Es ist ja ein altes, ziemlich umstrittenes Thema in der digitalen Welt: Hält sie uns von persönlichen Begegnungen in der analogen Welt ab, sprechen wir am Familientisch und in der Beiz nicht mehr miteinander, sondern nur noch mit unseren Mobiles? Nachdem ich festgestellt habe, dass in den bald anderthalb Jahren, in denen es diesen Blog gibt, das Wort «Kuss» nur ein- oder zweimal und dann auch nur als Bestandteil des Begriffs «Dis-kuss-ion» vorgekommen ist, bin ich in mich gegangen. Und ich habe mich gefragt, wie das mit Gefühlen und digitaler Welt so ist. Drauf gebracht hat mich – wieder mal – die beste Ehefrau von allen, die lapidar feststellte: «Kaum jemand, der dir via Whatsapp oder Threema (ja, gibt es noch!) oder Messenger fünf Küsschen schickt, würde dir diese fünf Küsse im realen Leben geben. Ganz sicher nicht!» Da hat sie recht, und da fragt man sich, warum wir gerade in der technisch-digitalen Welt so grosszügig unsere Gefühle verschenken: Herzchen, Küsschen, Umarmungen mitten in Sätzen, «liebe Grüsse» auch für Geschäftskunden oder – auf der anderen Seite der Skala – wüste Beschimpfungen und Hasstiraden in Online-Foren und Social Media-Plattformen. Wieso kommen gerade dann, wenn wir einer Maschine statt einem Menschen gegenübersitzen, unsere Gefühle ganz spontan in Texte, Bilder und Kommentare? Und warum können wir dann, wenn diese Menschen real da sind, dieselben Gefühle nicht ebenso überschwänglich äussern?

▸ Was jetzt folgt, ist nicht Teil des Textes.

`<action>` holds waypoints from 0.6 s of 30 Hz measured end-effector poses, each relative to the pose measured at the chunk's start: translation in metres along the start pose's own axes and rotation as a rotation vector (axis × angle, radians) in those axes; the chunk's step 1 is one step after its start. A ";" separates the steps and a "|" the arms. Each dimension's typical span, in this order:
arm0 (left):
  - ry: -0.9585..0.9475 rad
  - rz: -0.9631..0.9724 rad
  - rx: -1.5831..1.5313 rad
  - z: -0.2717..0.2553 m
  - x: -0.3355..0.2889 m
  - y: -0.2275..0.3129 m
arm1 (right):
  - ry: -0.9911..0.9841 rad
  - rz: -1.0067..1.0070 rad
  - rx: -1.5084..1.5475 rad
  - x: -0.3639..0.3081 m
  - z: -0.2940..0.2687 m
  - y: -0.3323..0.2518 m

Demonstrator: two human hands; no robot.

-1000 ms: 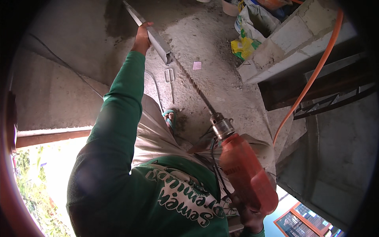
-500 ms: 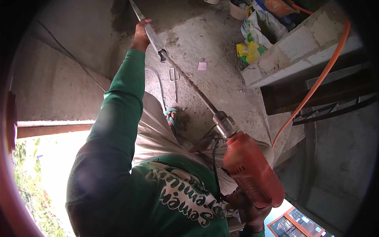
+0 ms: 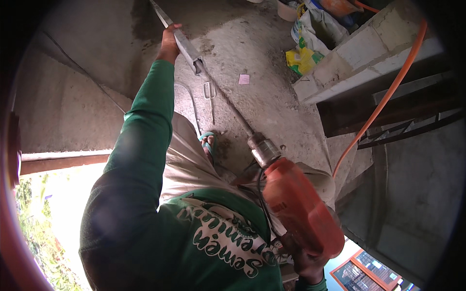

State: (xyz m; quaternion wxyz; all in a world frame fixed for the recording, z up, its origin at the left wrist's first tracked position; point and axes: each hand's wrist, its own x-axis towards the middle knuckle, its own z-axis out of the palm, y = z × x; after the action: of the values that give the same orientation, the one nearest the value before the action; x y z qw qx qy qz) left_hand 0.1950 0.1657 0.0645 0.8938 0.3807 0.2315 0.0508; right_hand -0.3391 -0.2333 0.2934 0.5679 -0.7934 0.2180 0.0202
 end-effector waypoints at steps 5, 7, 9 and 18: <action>-0.005 0.064 0.036 -0.002 0.004 -0.009 | -0.032 -0.504 -0.418 0.009 -0.007 0.018; -0.015 0.051 0.071 -0.004 0.006 -0.010 | -0.071 -0.416 -0.269 0.009 -0.010 0.020; -0.018 0.028 0.119 -0.006 0.006 -0.008 | -0.088 -0.210 -0.067 0.005 -0.014 0.016; 0.049 -0.044 0.047 0.003 -0.008 -0.001 | -0.094 0.021 0.047 0.004 -0.005 -0.011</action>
State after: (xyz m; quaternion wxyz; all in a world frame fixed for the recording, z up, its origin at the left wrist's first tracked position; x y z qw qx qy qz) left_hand 0.1888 0.1612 0.0686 0.8795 0.3952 0.2626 0.0350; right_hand -0.3323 -0.2366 0.3042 0.5956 -0.7758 0.2001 0.0582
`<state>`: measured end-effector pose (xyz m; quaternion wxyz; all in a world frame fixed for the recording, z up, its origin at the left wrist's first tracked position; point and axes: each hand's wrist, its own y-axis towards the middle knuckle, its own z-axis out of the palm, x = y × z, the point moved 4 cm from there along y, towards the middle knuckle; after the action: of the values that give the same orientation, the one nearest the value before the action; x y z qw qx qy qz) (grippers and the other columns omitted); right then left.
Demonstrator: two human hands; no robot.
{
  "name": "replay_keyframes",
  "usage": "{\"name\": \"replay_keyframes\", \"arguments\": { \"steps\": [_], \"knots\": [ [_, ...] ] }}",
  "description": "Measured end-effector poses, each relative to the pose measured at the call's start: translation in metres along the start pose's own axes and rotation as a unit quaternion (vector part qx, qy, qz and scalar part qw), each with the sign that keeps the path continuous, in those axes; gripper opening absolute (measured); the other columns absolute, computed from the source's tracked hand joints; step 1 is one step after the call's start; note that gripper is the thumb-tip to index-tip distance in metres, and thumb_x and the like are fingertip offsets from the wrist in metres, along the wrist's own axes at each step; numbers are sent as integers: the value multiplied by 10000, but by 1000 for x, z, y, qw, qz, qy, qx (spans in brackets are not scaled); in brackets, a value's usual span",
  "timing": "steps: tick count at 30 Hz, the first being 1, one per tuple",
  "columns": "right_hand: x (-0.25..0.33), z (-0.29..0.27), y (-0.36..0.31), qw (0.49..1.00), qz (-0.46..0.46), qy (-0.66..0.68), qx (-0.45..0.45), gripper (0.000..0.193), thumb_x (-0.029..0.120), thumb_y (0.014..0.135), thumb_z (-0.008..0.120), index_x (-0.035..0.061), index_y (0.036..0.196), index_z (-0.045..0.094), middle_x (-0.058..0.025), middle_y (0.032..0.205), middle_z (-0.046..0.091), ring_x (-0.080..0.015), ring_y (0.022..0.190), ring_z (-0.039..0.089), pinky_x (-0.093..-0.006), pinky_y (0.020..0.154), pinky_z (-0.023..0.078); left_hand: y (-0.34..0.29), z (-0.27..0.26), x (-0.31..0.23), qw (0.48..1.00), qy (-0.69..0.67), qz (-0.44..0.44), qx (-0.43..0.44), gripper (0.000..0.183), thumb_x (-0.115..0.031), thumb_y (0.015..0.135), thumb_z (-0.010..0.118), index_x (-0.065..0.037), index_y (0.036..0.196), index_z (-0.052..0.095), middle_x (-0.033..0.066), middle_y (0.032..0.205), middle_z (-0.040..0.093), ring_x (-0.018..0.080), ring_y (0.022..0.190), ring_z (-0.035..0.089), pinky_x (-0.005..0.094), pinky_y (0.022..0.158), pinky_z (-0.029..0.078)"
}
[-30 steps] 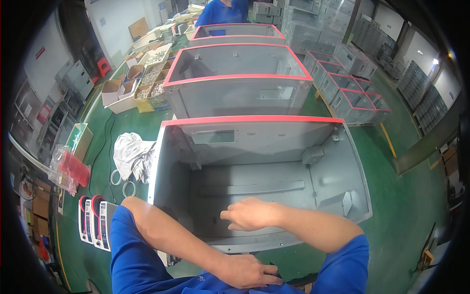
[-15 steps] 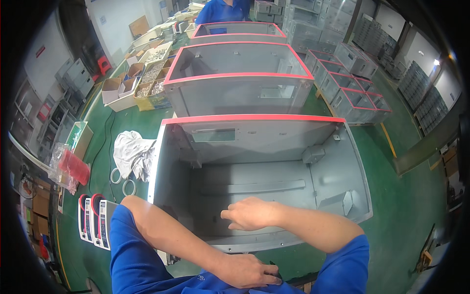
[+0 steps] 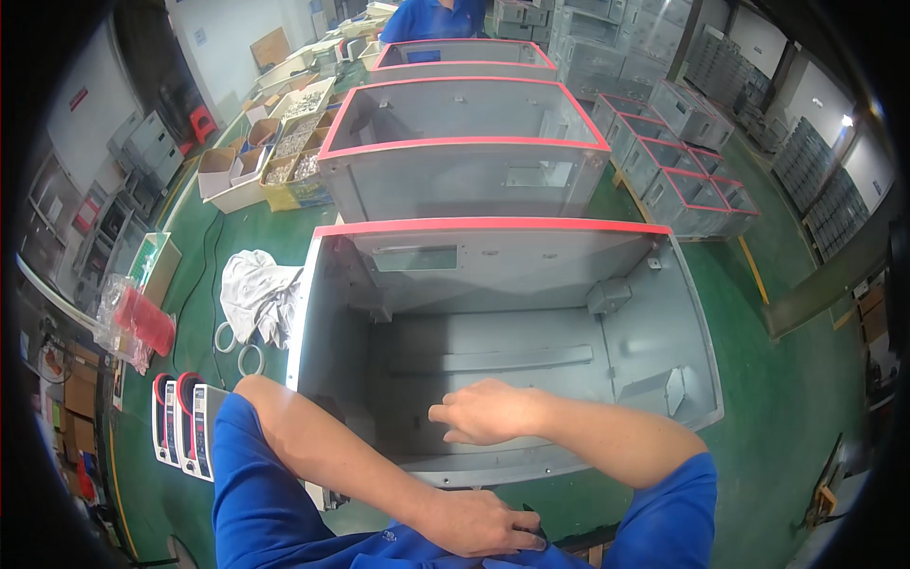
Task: The person loads red tape into a dispenser, cuts a strip, and applies it along the edges of a large metal appliance casing. They smooth the tape down and continue applying it to the corners and sides of the unit.
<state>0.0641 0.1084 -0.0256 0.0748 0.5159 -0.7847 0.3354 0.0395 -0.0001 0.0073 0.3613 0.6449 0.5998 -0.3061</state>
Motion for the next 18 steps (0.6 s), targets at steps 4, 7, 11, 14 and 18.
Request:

Da sagt der Hobbypsychologe wohl «Kompensation» dazu oder er vermutet «fehlendes Schamgefühl» (also man traut sich doch definitiv mehr in elektronischer Kommunikation, oder?), während der Romantiker in mir sagt: Das ist wie bei «drei Nüsse für Aschenbrödel»: Romantik am Fernsehen zu konsumieren ist auch einfacher als sie in der analogen Realität zu leben.